I've never really thought about trying to cross an ocean by ship in 2012. I don't think I'd have much if any time left over for actual exploring at that point. Like many folks I find the time to be an even bigger constraint than the cost. Even on trips to far flung locales like Tokyo have sometimes only lasted three or four days to avoid impacting something important at work. Such is life. If I were stuck with only trains and ships I might not have much chance of getting beyond the Caribbean. So I fly. In coach. I spend my luxury dollars where they get more value for the money. Could be a high rise luxury hotel room overlooking a busy city center or a fancy dinner in a top rated restaurant or a visit to a tropical island resort. If I need _Krug Grande Cuvée_ or _Dom Pérignon_ or _La Grande Dame_ on a plane I'll pick one up in the duty free store and save four or five grand in the bank.


----------



## Anderson (Feb 4, 2012)

In all honesty, unless prompted by a friend going, I have _no_ real desire to go to Asia, so that side of things is out of the question all else being equal.* The sheer length of the flight is a killer there.** With Europe, the costs are more workable in Economy, E+, and Business (First is still ridiculous for Europe)...an RT to Europe in Business is the same as one in coach to Asia from what you've said. I'd also note that with Europe, I feel quite free picking and choosing destinations based on cost and fiddling with getting around Europe on the European side of things. If I fly into Paris or I fly into London and take a train to Paris...either works.

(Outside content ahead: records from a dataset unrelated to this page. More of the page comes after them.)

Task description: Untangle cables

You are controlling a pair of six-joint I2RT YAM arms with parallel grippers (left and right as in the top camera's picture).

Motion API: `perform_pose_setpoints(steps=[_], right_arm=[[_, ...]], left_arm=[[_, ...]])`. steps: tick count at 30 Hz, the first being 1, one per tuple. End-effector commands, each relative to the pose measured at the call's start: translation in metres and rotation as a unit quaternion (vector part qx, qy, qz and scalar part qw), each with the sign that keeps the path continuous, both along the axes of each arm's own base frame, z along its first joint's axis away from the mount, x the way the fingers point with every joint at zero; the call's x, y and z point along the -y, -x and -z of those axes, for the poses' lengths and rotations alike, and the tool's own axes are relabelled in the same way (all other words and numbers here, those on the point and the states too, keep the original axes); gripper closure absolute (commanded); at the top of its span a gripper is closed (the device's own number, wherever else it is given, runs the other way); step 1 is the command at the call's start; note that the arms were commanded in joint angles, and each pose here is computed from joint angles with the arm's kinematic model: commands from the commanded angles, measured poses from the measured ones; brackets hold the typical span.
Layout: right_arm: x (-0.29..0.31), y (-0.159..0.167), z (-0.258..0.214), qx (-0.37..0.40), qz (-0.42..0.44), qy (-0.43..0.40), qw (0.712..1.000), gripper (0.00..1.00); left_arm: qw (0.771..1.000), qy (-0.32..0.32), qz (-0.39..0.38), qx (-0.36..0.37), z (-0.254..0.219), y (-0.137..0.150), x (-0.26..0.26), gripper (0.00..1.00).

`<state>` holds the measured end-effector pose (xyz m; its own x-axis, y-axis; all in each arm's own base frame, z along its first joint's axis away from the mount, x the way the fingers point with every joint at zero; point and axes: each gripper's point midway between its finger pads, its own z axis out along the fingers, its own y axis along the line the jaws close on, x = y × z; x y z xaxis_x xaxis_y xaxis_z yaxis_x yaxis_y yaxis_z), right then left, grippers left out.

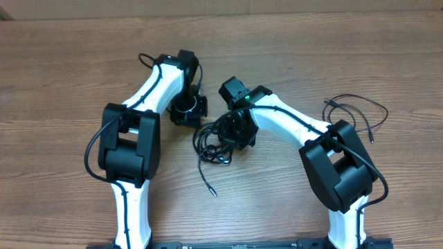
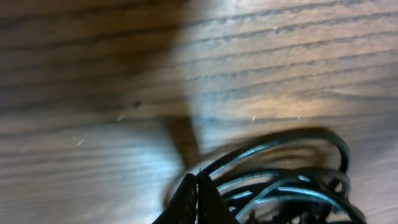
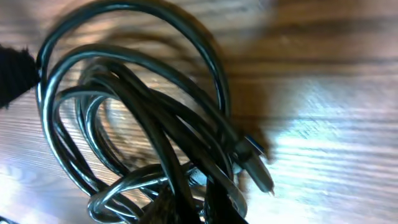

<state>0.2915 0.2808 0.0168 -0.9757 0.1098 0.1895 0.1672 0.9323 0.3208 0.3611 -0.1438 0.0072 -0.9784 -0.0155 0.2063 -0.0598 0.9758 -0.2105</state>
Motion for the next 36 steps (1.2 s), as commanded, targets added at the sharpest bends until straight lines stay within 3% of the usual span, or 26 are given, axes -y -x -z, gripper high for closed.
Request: perform_pose_setpoints(steps=[1, 6, 8, 16, 18, 21, 23, 36], right_arm=[[-0.005, -0.011, -0.023, 0.020, 0.003, -0.025, 0.999, 0.86], [-0.014, -0.015, -0.042, 0.016, -0.024, -0.079, 0.996, 0.79], [-0.015, -0.019, -0.047, 0.026, -0.038, -0.090, 0.995, 0.73], [-0.015, -0.024, -0.051, 0.030, -0.048, -0.111, 0.992, 0.68], [-0.013, -0.024, -0.050, 0.034, -0.050, -0.106, 0.993, 0.64], [-0.002, -0.034, -0.043, 0.055, -0.044, -0.071, 0.995, 0.60], [0.004, -0.040, -0.040, 0.070, -0.040, -0.051, 0.995, 0.58], [0.012, -0.062, -0.070, 0.091, -0.043, -0.062, 0.993, 0.57]], left_arm=[[1.000, 0.009, 0.000, -0.007, 0.001, 0.009, 0.008, 0.95], [0.999, 0.013, 0.011, -0.030, -0.002, 0.021, 0.006, 0.93], [0.998, 0.037, 0.027, -0.038, -0.005, 0.025, 0.008, 0.87], [0.982, 0.165, 0.060, -0.065, -0.027, 0.039, 0.023, 0.85], [0.983, 0.157, 0.057, -0.073, -0.027, 0.041, 0.018, 0.82], [0.985, 0.148, 0.056, -0.074, -0.026, 0.042, 0.013, 0.64], [0.986, 0.139, 0.058, -0.076, -0.025, 0.043, 0.010, 0.59], [0.990, 0.076, 0.078, -0.095, -0.019, 0.053, -0.013, 0.57]])
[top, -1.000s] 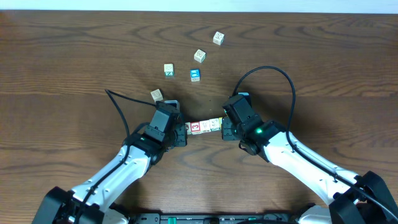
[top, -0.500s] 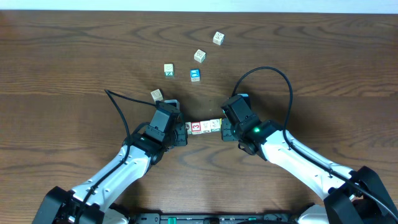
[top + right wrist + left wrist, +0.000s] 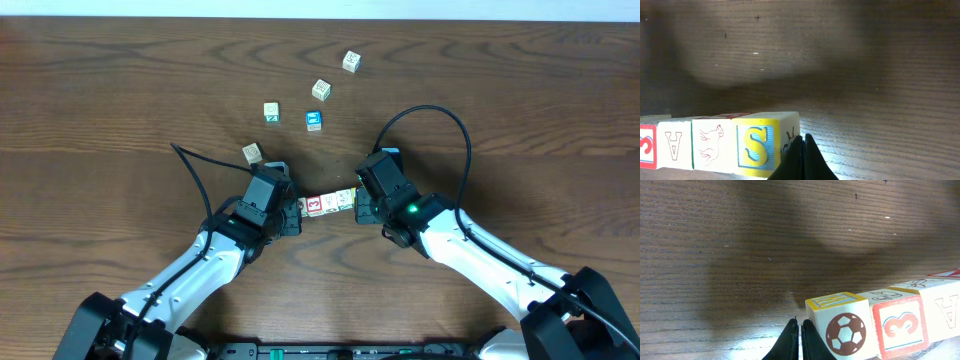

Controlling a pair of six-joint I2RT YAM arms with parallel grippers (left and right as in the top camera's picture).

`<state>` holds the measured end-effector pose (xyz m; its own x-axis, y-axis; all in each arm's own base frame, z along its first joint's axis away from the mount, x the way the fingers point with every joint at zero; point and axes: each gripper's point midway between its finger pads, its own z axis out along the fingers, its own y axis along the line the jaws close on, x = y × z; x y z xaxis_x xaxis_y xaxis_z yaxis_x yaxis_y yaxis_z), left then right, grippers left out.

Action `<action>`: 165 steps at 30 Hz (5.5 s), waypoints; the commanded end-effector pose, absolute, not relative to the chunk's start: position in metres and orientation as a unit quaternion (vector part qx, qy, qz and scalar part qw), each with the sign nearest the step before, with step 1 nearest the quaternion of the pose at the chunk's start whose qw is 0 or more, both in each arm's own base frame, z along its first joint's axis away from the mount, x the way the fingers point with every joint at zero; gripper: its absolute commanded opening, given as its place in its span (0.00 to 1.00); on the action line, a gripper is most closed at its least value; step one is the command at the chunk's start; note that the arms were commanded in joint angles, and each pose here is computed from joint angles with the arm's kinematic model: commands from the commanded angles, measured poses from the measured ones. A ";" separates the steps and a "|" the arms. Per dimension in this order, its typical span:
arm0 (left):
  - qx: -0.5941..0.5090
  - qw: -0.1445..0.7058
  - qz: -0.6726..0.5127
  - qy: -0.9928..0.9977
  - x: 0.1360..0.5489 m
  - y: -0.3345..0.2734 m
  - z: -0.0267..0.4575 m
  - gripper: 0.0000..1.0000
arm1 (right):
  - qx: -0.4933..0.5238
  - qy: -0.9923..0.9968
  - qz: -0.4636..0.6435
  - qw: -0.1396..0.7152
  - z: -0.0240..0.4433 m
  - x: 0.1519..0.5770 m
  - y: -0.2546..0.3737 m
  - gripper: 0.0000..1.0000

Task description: Lift 5 blocks

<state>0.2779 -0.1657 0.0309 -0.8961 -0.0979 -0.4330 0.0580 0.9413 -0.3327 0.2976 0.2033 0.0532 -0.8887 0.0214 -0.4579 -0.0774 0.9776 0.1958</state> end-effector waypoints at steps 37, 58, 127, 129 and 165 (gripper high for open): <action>0.085 0.187 -0.330 0.921 0.255 -0.247 0.068 0.07 | -0.097 0.949 0.268 0.138 0.053 0.256 0.296 0.01; 0.085 0.170 -0.322 0.927 0.254 -0.254 0.048 0.07 | -0.104 0.948 0.268 0.139 0.050 0.257 0.298 0.01; 0.048 0.184 -0.179 0.965 0.265 -0.194 0.019 0.17 | -0.149 0.956 0.202 0.151 0.038 0.257 0.275 0.01; 0.048 0.184 -0.179 0.965 0.265 -0.194 0.019 0.22 | -0.149 0.956 0.202 0.151 0.037 0.257 0.275 0.01; 0.032 0.178 -0.142 0.973 0.262 -0.179 0.012 0.07 | -0.141 0.961 0.179 0.157 0.034 0.261 0.266 0.01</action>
<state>0.2622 -0.1436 -0.0021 -0.9343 -0.0241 -0.3557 0.0334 0.9874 -0.1546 0.2747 0.2157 0.0139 -0.9237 -0.1525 -0.3515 -0.2143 0.9661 0.1439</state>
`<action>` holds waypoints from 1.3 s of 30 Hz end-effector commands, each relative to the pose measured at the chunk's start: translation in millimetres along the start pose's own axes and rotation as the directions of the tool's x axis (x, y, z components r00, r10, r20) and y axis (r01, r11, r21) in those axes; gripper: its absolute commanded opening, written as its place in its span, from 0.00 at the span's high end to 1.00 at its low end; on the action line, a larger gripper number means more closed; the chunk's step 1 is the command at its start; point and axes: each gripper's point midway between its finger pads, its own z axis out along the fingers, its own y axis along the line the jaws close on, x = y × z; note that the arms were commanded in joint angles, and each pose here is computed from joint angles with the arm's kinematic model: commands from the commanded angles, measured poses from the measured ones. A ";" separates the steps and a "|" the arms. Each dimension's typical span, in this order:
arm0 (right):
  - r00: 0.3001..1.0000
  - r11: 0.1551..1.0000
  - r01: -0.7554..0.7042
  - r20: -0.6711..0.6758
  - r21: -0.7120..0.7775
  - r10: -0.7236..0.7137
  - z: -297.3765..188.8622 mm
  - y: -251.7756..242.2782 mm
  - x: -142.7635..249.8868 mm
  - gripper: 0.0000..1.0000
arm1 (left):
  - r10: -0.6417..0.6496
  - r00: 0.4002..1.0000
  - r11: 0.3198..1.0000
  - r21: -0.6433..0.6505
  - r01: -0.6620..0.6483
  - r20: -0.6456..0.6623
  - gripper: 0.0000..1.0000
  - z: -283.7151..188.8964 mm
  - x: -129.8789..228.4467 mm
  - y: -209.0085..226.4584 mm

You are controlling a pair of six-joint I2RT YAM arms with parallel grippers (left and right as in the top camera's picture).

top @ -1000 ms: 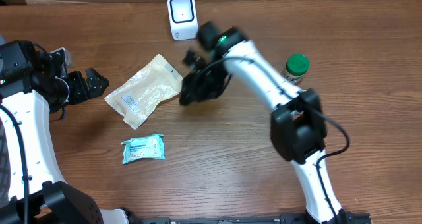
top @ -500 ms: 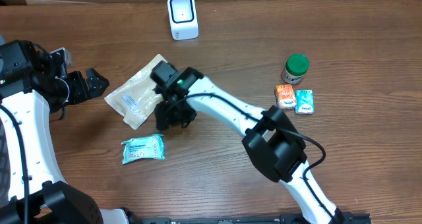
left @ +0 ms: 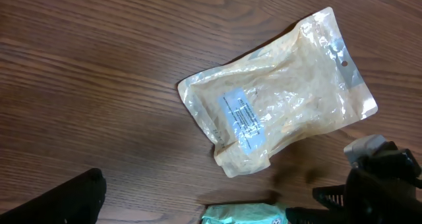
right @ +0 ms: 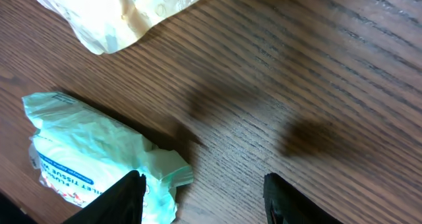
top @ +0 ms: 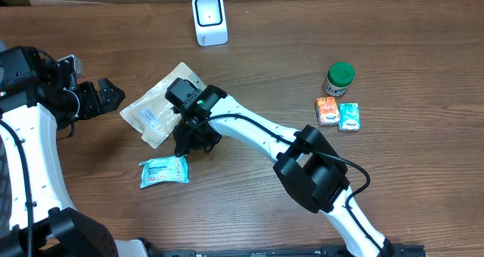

There _was_ a time when the shipping schedules between London and New York would have made such a trip practical (travel times do seem to have gotten packed down to about 5 days for a while, as I noted earlier; assuming a two week vacation, this might well allow a comfortable exploration of Britain or of Paris if the schedule worked out nicely). That's...not the case now.

Likewise, with the Caribbean, there are enough ships running circles there that one would think you could arrange some sort of on/off schedule to give you a few days on a single island (or to split a vacation between two destinations). On the one hand, I don't mind sampling a few destinations; on the other, I'd _really_ like more than 12 hours at a destination...and I _might_ like a decent dinner on land at some point or to get some actual depth out of a destination rather than simply showing up for lunch and a shopping trip.

In short, travel preferences lock me out of several parts of the world because travel to those places...well, let's just say that it's not very practical to go to Australia from anywhere, period. Airlines haven't fixed that...it's just somewhat less impractical.

*I've got one friend who wants to go. If we _do _go at some point, he's _already _giving me a hard time about my stated (and unsurprising) intent to spend a decent amount of time taking the train. It's more that...well, let's just say that my friends have gotten used to the fact that I take the train a lot.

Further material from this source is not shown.